- _WHAT YOU ARE ASKED TO DO_:
Go through the listing and copy each line with the string "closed".

◇ ◇ ◇

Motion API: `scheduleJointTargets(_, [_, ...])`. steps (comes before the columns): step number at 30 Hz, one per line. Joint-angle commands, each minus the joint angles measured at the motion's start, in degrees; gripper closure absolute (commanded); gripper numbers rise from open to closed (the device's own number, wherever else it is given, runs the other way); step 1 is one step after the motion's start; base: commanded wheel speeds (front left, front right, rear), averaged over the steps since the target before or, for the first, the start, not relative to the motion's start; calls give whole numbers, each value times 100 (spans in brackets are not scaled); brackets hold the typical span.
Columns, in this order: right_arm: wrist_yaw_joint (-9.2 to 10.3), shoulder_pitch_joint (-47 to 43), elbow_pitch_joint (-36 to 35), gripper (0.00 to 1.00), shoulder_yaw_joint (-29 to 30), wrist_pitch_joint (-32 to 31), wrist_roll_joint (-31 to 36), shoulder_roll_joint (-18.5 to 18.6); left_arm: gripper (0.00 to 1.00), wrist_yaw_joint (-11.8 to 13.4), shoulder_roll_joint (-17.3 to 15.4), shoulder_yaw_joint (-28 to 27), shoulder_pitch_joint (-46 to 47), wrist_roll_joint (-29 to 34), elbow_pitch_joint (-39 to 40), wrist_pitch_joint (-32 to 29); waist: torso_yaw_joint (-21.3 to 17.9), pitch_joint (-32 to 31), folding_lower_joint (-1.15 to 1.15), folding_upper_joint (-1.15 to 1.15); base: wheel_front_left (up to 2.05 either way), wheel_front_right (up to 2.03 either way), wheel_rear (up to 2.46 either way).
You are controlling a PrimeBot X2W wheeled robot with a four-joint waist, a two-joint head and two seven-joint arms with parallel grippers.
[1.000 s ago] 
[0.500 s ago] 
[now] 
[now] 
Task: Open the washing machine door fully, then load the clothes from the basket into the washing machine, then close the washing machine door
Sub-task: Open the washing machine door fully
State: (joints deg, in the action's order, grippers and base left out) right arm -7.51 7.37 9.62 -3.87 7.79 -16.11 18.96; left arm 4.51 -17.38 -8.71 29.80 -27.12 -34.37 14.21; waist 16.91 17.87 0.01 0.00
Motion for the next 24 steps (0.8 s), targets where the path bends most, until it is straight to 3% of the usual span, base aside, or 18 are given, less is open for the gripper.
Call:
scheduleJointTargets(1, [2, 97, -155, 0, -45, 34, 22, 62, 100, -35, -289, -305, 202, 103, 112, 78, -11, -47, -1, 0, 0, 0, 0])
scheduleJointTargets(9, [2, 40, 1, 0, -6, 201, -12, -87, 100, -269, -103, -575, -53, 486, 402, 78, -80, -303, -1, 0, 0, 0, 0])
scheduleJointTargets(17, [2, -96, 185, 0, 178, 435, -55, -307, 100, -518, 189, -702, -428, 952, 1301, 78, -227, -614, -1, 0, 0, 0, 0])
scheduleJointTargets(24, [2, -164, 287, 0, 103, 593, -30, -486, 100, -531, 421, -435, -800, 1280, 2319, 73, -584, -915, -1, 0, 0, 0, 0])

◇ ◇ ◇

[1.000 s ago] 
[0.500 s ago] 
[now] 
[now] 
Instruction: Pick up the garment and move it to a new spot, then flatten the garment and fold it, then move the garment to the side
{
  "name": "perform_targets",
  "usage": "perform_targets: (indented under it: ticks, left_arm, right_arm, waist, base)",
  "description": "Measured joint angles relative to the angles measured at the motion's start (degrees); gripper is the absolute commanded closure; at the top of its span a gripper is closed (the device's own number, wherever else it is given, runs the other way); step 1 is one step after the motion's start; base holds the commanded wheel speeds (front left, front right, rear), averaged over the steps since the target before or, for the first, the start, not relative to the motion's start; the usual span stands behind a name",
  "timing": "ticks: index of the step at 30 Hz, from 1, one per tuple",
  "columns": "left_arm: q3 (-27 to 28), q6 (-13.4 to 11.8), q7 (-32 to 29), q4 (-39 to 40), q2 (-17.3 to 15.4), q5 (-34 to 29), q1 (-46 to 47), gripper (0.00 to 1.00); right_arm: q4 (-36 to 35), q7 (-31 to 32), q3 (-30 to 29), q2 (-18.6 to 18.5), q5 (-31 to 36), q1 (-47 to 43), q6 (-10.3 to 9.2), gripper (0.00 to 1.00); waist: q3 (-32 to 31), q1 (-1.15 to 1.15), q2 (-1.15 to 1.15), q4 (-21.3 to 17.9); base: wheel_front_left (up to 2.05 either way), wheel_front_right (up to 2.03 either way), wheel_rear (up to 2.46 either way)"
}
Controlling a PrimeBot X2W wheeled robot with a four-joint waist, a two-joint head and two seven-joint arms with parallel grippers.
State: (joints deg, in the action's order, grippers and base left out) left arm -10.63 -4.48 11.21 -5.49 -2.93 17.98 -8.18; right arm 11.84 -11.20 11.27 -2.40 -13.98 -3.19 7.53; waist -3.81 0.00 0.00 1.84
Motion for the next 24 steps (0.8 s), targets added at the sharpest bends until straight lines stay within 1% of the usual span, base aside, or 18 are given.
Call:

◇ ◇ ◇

- _RESULT OF THIS EXERCISE_:
Motion API: `scheduleJointTargets(_, [_, ...])`. steps (comes before the columns): step number at 30 Hz, one per line. Joint-angle commands, each minus the joint angles measured at the motion's start, in degrees; gripper closure absolute (commanded); gripper numbers rise from open to closed (the device's own number, wherever else it is given, runs the other way); step 1 is one step after the motion's start; base: commanded wheel speeds (front left, front right, rear), averaged over the steps since the target before or, for the first, the start, not relative to the motion's start; calls give whole numbers, each value times 100 (spans in brackets are not scaled); brackets hold the typical span.
  "description": "Measured joint angles relative to the angles measured at the motion's start (degrees); gripper is the absolute commanded closure; at the top of its span a gripper is closed (the device's own number, wherever else it is given, runs the other way); step 1 is one step after the motion's start; base holds the commanded wheel speeds (front left, front right, rear), averaged over the steps since the target before or, for the first, the start, not relative to the motion's start; the usual span stands behind a name",

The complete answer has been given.